Nanotubes pose same danger as asbestos, study says


Washington Post

Microscopic, high-tech “nanotubes” that are being manufactured for use in a wide variety of consumer products cause the same kind of damage in the body as asbestos does, according to a study in mice that is raising alarms among workplace safety experts and others.

Within days of being injected into mice, the nanotubes — which are increasingly used in electronic components, sporting goods and dozens of other products — triggered a kind of cellular reaction that over a period of years typically leads to mesothelioma, a fatal form of cancer, researchers said.

Only certain kinds of the vanishingly small fibers have that toxic effect, the study found. And further experiments must be done to prove that the engineered motes can cause problems when inhaled, the way most people might be exposed to them.

But the preliminary evidence of cancer risk is strong enough to justify urgent follow-up tests and government guidance for nano factory workers, who are most likely to be exposed, experts said. Others called for labels to guide consumers or recyclers who might encounter the material when incinerating or otherwise destroying discarded nano products.

“In a sense, we are forewarned and forearmed now with respect to nanotubes,” said Anthony Seaton of the Institute of Occupational Medicine in Edinburgh, Scotland, who contributed to the research, published in Tuesday’s online edition of the journal Nature Nanotechnology. “We know that some of them probably have the potential to cause mesothelioma. So those sorts of materials need to be handled very carefully.”

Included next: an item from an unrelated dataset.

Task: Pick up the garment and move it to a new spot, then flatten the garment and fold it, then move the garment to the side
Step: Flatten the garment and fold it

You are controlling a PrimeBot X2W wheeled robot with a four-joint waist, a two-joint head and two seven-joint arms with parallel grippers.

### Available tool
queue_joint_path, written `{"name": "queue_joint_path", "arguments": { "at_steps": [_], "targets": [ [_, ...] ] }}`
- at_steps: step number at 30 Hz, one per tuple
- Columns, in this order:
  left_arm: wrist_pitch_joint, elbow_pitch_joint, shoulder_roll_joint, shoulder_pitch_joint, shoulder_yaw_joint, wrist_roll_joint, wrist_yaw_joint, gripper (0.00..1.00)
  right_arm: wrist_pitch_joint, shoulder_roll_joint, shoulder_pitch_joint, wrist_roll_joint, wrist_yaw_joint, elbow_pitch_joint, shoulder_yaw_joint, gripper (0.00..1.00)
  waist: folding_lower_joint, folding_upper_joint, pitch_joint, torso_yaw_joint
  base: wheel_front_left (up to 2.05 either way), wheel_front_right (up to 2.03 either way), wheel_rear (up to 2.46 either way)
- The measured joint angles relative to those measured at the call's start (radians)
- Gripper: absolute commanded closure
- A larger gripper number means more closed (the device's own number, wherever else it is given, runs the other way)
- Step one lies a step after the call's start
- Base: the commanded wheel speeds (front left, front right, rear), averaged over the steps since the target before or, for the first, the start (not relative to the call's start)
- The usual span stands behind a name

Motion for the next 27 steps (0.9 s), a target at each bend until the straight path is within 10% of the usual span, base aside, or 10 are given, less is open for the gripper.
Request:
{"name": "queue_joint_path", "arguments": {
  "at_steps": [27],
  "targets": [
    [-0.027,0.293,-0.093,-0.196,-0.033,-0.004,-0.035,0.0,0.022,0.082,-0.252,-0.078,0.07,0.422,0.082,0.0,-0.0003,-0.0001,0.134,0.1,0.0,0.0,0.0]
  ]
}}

The research comes at a crucial time in the science, business and regulation of nanotechnology, a promising new field that involves the creation of particles a few billionths of a meter in diameter.

Such minuscule bits of material behave very differently than larger pieces of the very same substances. So while chunks of carbon do not conduct electricity well, for example, nanotubes made of carbon atoms conduct it easily, making them useful in computer components and other materials that would be harmed by a buildup of static charges.

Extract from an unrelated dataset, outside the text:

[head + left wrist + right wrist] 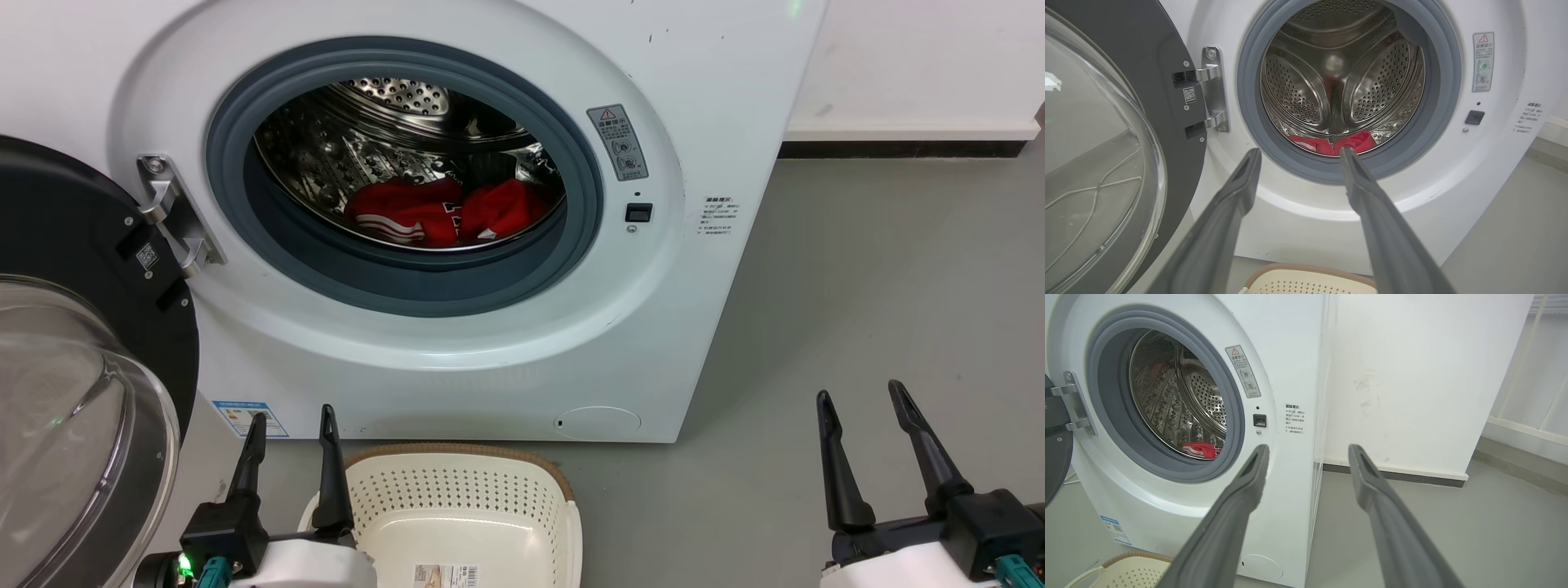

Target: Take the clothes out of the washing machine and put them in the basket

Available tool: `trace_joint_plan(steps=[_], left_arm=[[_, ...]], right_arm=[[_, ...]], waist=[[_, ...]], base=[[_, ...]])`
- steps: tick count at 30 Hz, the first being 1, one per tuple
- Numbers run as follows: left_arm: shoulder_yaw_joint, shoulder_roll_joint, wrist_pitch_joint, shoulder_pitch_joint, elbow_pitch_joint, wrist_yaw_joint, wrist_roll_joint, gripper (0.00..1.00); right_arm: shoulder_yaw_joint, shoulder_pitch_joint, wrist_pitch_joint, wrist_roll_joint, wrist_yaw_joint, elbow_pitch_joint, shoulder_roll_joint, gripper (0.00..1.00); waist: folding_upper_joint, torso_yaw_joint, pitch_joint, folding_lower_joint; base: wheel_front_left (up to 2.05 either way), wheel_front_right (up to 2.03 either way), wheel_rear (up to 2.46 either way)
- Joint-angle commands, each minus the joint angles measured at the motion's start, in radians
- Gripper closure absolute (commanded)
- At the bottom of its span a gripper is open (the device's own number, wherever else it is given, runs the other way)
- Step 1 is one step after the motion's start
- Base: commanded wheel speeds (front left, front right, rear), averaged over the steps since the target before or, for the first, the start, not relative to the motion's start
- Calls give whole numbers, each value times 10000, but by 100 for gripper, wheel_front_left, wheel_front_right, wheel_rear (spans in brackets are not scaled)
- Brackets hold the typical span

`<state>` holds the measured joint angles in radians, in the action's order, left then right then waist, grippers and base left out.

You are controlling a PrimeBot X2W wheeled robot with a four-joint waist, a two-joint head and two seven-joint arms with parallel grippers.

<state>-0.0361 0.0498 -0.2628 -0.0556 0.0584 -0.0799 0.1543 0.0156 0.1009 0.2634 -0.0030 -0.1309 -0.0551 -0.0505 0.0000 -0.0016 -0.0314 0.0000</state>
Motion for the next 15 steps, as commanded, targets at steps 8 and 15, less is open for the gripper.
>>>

Companies around the world have begun to churn out thousands of tons of nanomaterials per year, including nanotubes, spherical nanoscale “Buckyballs” and other engineered specks called quantum dots, which show promise in medical diagnosis. Nanotubes alone are expected to be a $2 billion industry within the next few years.

But that production frenzy has raised concerns because the materials are being regulated on the basis of what they are made of — such as “carbon” — even though, by virtue of their size, they pose very different health and environmental risks.